ドイツの世界遺産の「ヴィース教会」について、
日本人団体観光客に対して
ドイツ観光局より文書が出されているという。
 
ヴィース教会訪問に関してのお願い
 教会は「神の家」であり「祈りの場」です。
 教会の好意で観光客に無料で開放してはおりますが、ここに祈りに来る方々の邪魔にならないよう静寂を厳守してください。
 写真のフラッシュもおひかえください。
 できるだけ教会の用意した案内ツアーにご参加ください。これは単なるガイドツアーではなく、礼儀をわきまえて見ていただくためのものです。

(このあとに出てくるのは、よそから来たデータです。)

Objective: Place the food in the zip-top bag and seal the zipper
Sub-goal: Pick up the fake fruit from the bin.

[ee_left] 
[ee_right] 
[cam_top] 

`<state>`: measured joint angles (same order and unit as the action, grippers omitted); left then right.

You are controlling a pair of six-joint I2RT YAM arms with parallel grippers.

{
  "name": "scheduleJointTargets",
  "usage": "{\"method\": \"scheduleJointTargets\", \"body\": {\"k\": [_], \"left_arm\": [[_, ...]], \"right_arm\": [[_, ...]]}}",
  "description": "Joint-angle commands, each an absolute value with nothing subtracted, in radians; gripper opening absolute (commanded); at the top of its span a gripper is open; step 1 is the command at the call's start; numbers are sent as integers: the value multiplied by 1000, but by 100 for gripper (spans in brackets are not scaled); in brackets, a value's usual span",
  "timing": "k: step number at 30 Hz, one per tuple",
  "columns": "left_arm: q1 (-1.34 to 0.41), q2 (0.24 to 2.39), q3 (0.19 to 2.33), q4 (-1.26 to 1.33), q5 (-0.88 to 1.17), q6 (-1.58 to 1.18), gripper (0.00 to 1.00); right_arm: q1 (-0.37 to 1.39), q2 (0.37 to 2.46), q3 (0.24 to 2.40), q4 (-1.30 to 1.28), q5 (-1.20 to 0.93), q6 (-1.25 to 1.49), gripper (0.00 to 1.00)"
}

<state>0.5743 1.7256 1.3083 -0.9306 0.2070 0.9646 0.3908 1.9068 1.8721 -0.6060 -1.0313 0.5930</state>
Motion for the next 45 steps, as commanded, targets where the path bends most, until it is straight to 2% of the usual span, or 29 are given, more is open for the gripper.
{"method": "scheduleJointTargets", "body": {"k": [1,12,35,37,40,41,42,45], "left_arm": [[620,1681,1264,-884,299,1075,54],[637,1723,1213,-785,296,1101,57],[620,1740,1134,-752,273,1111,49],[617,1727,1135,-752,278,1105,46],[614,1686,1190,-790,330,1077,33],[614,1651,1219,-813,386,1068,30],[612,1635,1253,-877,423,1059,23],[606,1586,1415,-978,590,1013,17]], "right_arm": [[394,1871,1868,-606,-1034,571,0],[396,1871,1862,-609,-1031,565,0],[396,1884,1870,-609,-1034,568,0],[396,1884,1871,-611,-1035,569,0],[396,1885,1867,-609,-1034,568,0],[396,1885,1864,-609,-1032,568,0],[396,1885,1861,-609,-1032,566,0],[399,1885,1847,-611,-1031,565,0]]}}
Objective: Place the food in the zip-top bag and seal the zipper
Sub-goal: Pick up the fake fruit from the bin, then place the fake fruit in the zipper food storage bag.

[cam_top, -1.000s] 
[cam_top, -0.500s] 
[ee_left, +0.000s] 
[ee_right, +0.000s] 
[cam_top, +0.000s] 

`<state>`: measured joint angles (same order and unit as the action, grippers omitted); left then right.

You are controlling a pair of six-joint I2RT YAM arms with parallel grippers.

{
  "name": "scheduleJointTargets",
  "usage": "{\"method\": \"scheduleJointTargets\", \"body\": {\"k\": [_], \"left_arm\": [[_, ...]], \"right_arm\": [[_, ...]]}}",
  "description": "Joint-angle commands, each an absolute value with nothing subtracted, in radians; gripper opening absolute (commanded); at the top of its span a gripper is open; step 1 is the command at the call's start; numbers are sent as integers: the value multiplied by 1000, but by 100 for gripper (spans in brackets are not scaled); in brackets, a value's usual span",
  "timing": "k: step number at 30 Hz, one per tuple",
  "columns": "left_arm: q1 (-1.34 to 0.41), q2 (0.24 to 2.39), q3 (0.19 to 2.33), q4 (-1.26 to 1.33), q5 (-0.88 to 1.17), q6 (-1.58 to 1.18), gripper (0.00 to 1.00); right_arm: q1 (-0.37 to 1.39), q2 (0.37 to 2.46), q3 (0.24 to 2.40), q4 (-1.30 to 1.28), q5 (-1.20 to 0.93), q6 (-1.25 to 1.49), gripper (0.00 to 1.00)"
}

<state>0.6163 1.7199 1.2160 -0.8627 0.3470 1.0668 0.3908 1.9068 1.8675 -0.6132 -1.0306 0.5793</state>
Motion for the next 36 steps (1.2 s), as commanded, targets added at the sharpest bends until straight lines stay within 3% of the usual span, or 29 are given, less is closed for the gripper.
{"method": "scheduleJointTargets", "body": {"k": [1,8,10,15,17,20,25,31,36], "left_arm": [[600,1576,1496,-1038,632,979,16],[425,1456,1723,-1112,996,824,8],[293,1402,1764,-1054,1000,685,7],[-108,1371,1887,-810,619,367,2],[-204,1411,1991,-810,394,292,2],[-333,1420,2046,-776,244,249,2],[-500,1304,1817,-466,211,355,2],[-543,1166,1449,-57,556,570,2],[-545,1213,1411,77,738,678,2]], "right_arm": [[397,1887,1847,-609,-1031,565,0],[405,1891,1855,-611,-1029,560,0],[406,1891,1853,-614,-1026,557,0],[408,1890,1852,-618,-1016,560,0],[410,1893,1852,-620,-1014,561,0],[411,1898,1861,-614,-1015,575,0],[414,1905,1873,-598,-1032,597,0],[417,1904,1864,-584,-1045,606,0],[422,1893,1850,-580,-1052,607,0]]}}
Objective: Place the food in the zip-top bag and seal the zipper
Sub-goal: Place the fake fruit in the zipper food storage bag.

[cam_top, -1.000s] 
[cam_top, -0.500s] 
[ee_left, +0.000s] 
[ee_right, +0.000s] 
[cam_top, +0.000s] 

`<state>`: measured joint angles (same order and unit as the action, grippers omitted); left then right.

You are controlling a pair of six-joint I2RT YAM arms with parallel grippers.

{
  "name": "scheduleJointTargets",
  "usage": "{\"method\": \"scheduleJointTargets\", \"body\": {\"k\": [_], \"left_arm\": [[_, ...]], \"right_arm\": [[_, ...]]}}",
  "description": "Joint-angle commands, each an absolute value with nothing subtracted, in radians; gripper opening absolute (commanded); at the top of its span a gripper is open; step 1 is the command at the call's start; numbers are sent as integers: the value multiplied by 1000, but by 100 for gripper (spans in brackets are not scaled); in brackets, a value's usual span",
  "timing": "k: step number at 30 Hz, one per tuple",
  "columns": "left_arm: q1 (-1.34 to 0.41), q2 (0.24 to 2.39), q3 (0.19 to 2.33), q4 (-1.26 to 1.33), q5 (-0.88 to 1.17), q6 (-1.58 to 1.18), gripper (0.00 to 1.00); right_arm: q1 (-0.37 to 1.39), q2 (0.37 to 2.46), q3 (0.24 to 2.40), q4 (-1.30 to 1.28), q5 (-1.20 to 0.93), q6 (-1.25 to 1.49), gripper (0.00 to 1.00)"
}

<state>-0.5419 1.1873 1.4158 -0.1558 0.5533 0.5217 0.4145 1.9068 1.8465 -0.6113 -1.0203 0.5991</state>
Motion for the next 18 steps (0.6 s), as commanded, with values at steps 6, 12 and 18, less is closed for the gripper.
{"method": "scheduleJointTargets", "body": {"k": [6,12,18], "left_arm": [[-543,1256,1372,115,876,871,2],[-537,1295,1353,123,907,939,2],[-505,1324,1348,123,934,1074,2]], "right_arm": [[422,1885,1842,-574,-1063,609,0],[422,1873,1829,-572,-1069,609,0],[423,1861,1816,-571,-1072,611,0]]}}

 毎週水・土・日曜のミサの時間と教会行事が行われている間のご訪問は、お断りする場合があります。
 神を敬う気持ちをお忘れにならないように。
 

ヴィース教会は
南部バイエルン州フュッセンの北東にある。
壮麗なロココ芸術の極みとでも言うべきか、
その内装には圧倒されるものがある。
外装の静けさとは裏腹に、
内面は宝石のような輝きがある。
 
ひどく都市から離れたところにあるが、
もともとドイツには大都市が少なく、
人々は小規模の町を好む。
だからここも、ごく普通の生活の場でもあるのだろう。
 
それにしても観光局の文書の語調はきつい。
日本人が、神を敬う気持ちを忘れている、という意味である。
規則を重んじる国民性ではあるだろうが、
ここまで言わせるほどのことも
実際にしているのは間違いないだろう。
 
京都の社寺の観光もまた、
雑踏と喧噪のないところはない。
その延長で
教会堂に足を踏み込んでいることは
容易に想像できる。
 
教会という場所がどう、というよりもたぶん、
かけがえのない芸術としても
そうした態度はやはりまずいものであろう。
その意味では、
信仰の場として建築した当初の人々の苦労は
報われていないのかもしれない。
芸術品として知られすぎてしまったのだ。
 
教会なるものはもちろん建物のことではないが、
教会堂は信仰の故にまたつくられ、守られてきた。
日本国内では道徳的に振る舞う誇り高い日本人が、
旅の恥はかき捨てとばかりに奔放になり、
当地の人の心を踏みにじるようなことは
やはりしてはいけないことだろう。
まさか、金さえ払えば何をしてもよい、と
時代錯誤をいまだにしているとは思えないのだけれども。